20 Toen bouwde Noë een altaar voor Jahweh; en hij nam van alle reine dieren en van alle reine vogels, en droeg ze op het altaar als brandoffer op.
Noah built an altar, and sacrificed some of the clean animals and birds as a burnt offering.
21 Jahweh rook de aangename geur, en sprak bij Zich zelf: Nooit meer zal Ik om den mens de aarde vervloeken, want de gedachten van het mensenhart zijn slecht van zijn jeugd af; en nooit meer zal Ik alle levende wezens treffen, zoals Ik nu heb gedaan.

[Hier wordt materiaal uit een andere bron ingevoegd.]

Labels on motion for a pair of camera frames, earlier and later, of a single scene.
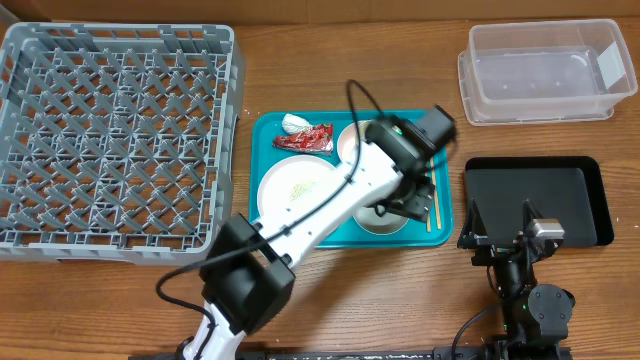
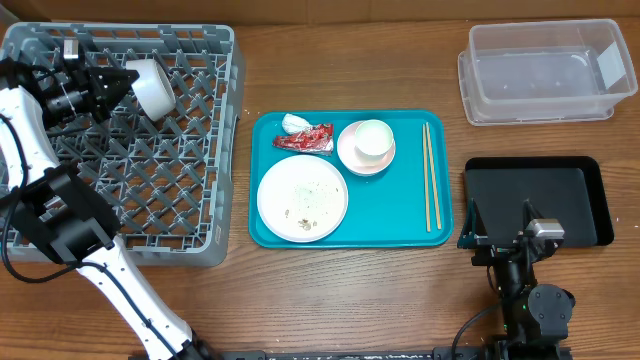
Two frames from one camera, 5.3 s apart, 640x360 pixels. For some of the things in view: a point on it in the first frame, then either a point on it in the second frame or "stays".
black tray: x=570 y=189 stays
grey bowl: x=388 y=223 to x=152 y=89
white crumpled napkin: x=295 y=124 stays
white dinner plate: x=288 y=180 stays
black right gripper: x=498 y=242 stays
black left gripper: x=420 y=206 to x=112 y=95
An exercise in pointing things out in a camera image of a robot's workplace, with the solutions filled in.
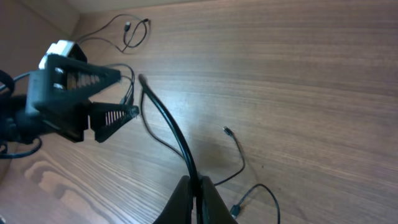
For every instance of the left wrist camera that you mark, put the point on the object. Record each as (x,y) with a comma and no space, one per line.
(65,48)

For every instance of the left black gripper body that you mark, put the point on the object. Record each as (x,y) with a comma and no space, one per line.
(49,108)

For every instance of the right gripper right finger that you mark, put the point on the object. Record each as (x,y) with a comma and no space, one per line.
(212,209)

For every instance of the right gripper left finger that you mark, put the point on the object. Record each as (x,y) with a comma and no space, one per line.
(178,209)

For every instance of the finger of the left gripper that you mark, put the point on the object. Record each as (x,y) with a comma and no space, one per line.
(71,81)
(107,118)

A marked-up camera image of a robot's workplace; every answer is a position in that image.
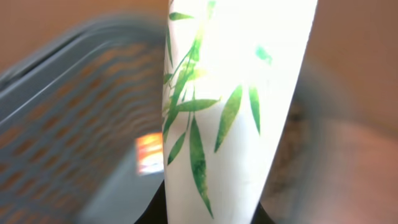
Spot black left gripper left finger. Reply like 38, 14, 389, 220
134, 181, 168, 224

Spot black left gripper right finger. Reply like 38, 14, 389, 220
251, 202, 275, 224

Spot orange tissue pack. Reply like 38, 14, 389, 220
136, 133, 164, 175

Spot white tube gold cap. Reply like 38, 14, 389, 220
162, 0, 317, 223

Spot grey plastic basket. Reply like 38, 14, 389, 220
1, 15, 165, 223

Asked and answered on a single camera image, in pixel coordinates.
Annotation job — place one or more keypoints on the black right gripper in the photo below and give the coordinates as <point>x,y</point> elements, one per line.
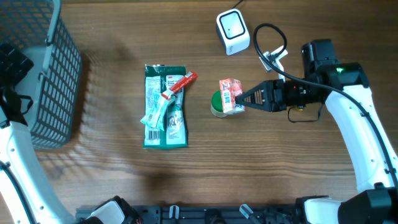
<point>273,96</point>

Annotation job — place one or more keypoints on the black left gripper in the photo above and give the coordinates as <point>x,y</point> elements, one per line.
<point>7,63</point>

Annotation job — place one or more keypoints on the red stick sachet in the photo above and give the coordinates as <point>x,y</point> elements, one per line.
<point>181,83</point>

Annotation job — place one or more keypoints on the green white gloves packet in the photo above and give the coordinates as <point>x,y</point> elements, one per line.
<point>158,78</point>

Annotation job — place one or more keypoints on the green lid round jar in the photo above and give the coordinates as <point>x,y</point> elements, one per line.
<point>217,105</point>

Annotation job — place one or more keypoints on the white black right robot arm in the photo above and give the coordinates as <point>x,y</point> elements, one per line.
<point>344,89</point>

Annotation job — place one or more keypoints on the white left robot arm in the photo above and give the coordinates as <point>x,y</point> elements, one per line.
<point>25,188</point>

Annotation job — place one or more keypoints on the white barcode scanner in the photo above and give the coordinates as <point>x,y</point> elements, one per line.
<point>232,31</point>

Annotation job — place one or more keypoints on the grey plastic mesh basket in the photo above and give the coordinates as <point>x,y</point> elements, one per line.
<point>36,29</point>

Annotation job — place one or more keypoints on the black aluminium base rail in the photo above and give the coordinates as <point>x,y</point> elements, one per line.
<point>285,213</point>

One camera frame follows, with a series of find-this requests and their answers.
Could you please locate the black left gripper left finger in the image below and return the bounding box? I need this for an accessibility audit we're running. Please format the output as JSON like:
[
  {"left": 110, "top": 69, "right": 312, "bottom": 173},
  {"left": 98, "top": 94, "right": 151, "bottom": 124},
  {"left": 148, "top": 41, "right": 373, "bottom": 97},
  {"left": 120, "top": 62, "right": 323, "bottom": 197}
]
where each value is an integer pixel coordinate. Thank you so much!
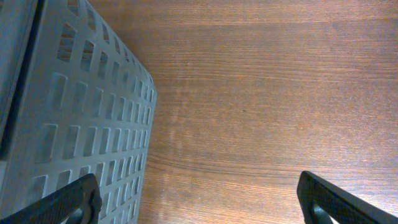
[{"left": 1, "top": 173, "right": 102, "bottom": 224}]

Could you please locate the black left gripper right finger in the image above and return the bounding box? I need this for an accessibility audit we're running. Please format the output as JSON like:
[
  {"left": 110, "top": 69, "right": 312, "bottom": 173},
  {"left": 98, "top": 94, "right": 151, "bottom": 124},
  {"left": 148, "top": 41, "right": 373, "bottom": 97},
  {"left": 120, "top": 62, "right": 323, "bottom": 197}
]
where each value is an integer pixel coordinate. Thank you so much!
[{"left": 297, "top": 171, "right": 397, "bottom": 224}]

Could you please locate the dark grey plastic basket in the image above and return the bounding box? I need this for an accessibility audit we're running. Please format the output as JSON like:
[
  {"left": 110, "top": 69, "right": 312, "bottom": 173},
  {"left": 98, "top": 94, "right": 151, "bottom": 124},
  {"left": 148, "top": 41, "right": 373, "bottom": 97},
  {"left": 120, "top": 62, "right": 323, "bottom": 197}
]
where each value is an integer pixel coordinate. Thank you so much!
[{"left": 1, "top": 0, "right": 157, "bottom": 223}]

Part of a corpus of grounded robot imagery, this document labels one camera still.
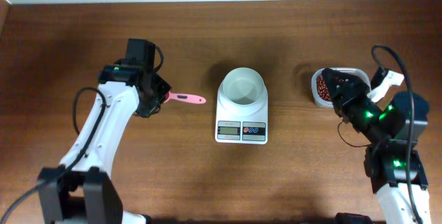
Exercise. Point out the white round bowl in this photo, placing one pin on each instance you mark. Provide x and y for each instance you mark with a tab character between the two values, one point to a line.
243	86

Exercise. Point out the pink measuring scoop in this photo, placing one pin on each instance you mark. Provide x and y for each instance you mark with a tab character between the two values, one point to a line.
182	97

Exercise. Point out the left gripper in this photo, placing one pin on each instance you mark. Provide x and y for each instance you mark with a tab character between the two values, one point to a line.
146	112

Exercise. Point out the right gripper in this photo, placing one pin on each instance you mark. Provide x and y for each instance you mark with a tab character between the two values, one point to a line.
344	100

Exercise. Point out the red beans in container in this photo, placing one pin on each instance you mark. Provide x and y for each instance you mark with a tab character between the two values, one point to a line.
321	87

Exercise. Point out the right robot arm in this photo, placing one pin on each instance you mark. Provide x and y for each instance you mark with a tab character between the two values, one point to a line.
391	162

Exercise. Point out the white digital kitchen scale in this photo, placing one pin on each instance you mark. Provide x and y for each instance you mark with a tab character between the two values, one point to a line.
238	124

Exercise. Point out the clear plastic bean container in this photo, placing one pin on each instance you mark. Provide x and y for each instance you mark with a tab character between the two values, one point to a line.
352	71

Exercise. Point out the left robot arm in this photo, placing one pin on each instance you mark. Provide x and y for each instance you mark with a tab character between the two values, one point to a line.
80	189

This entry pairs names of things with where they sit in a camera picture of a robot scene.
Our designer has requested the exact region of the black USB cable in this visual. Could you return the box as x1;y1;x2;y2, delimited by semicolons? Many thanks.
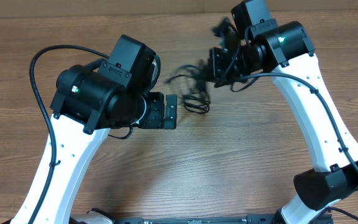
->
165;58;217;115

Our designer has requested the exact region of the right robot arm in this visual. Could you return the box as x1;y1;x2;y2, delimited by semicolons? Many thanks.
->
207;0;358;223

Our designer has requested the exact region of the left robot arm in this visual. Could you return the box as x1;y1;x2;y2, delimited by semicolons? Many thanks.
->
12;35;177;223

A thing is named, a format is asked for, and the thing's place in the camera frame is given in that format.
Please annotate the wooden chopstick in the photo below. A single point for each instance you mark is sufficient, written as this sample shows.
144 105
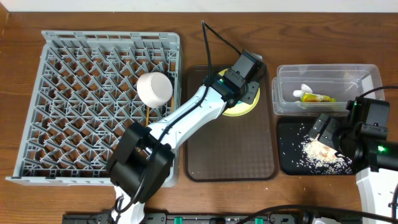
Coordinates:
172 104
147 115

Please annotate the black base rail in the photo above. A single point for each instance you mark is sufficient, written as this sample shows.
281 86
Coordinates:
162 218

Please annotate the black tray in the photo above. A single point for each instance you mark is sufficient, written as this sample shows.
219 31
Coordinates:
289 149

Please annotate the yellow plate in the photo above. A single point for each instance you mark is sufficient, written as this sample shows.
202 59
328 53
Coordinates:
242 108

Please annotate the white bowl with food residue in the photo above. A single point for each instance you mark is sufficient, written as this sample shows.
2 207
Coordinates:
154 89

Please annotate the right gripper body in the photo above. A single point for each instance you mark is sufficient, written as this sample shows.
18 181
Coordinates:
336 137

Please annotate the clear plastic bin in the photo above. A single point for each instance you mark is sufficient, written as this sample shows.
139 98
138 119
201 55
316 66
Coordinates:
343 82

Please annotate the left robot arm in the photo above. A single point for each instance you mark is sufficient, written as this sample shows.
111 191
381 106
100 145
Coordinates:
144 156

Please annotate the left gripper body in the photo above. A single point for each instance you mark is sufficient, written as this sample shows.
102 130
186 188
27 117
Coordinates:
252 91

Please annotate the brown serving tray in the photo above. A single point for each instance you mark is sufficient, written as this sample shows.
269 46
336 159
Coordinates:
234 148

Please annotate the green yellow snack wrapper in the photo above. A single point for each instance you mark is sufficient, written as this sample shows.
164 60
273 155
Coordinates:
315 98

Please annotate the white tissue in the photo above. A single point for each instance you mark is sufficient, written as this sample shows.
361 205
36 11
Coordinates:
304 89

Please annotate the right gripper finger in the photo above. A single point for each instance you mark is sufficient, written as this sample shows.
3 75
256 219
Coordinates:
319 126
328 137

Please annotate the spilled rice food pile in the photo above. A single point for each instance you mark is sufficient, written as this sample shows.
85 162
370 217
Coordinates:
323 155

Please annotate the grey plastic dish rack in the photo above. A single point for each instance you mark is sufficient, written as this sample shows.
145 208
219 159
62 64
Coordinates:
84 98

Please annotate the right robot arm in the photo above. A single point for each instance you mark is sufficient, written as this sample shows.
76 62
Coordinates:
374 159

The Lord accepted the sacrifice, and said to himself, “I won't ever again curse the ground because of human beings, even though every single thought in their minds is evil from childhood. I won't ever destroy all life again as I have just done.
22 Zolang de aarde bestaat, Zal er zaai- en oogsttijd, koude en hitte zijn; Zomer en winter, dag en nacht, Nooit houden ze op!
As long as the earth exists, seedtime and harvest, cold and heat, summer and winter, day and night, will never come to an end.”